The required output is the lines below from the line containing "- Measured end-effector" to the line containing "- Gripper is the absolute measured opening", inclusive, retyped exactly. No other lines belong in it.

*** Block opens ***

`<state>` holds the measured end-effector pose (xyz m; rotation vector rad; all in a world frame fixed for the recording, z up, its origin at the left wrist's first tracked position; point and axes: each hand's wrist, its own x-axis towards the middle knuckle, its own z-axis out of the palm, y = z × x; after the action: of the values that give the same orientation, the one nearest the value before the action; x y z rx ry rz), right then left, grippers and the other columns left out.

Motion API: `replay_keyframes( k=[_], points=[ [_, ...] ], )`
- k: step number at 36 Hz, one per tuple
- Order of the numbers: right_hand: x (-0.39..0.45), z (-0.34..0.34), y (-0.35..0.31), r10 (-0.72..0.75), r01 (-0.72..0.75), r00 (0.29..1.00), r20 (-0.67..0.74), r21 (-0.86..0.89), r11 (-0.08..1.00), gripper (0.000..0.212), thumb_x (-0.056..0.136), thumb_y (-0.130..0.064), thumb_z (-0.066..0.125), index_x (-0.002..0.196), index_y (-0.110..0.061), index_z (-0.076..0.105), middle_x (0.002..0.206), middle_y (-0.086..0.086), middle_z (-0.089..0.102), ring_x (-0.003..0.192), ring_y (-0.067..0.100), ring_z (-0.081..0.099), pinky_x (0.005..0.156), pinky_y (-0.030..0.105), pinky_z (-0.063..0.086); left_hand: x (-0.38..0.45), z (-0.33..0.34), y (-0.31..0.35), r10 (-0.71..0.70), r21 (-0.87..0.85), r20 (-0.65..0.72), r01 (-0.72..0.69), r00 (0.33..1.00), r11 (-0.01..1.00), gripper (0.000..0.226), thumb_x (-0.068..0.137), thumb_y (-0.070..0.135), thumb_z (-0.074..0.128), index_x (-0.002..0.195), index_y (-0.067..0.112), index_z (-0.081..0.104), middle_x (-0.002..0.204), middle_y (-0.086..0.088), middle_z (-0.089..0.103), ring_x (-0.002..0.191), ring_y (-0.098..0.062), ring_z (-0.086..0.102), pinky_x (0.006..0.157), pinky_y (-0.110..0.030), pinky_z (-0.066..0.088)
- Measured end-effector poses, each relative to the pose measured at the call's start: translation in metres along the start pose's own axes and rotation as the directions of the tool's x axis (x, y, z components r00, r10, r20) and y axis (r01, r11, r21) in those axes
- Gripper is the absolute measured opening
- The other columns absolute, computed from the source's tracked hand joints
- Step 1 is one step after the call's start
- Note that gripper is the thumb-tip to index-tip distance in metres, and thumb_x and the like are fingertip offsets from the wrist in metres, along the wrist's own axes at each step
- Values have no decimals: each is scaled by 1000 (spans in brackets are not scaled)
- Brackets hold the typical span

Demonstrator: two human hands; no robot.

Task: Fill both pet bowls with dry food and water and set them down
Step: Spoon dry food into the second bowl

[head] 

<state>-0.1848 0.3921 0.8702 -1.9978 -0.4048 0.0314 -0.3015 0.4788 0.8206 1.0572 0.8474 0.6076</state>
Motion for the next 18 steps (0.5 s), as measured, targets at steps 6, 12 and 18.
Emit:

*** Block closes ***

■ SOLUTION TO THE EXERCISE:
- Measured end-effector poses, each relative to the pose measured at the call's start: translation in metres along the start pose's own axes and rotation as the directions of the tool's x axis (x, y, z components r00, r10, r20) and y axis (r01, r11, r21) in those axes
- Gripper is the absolute measured opening

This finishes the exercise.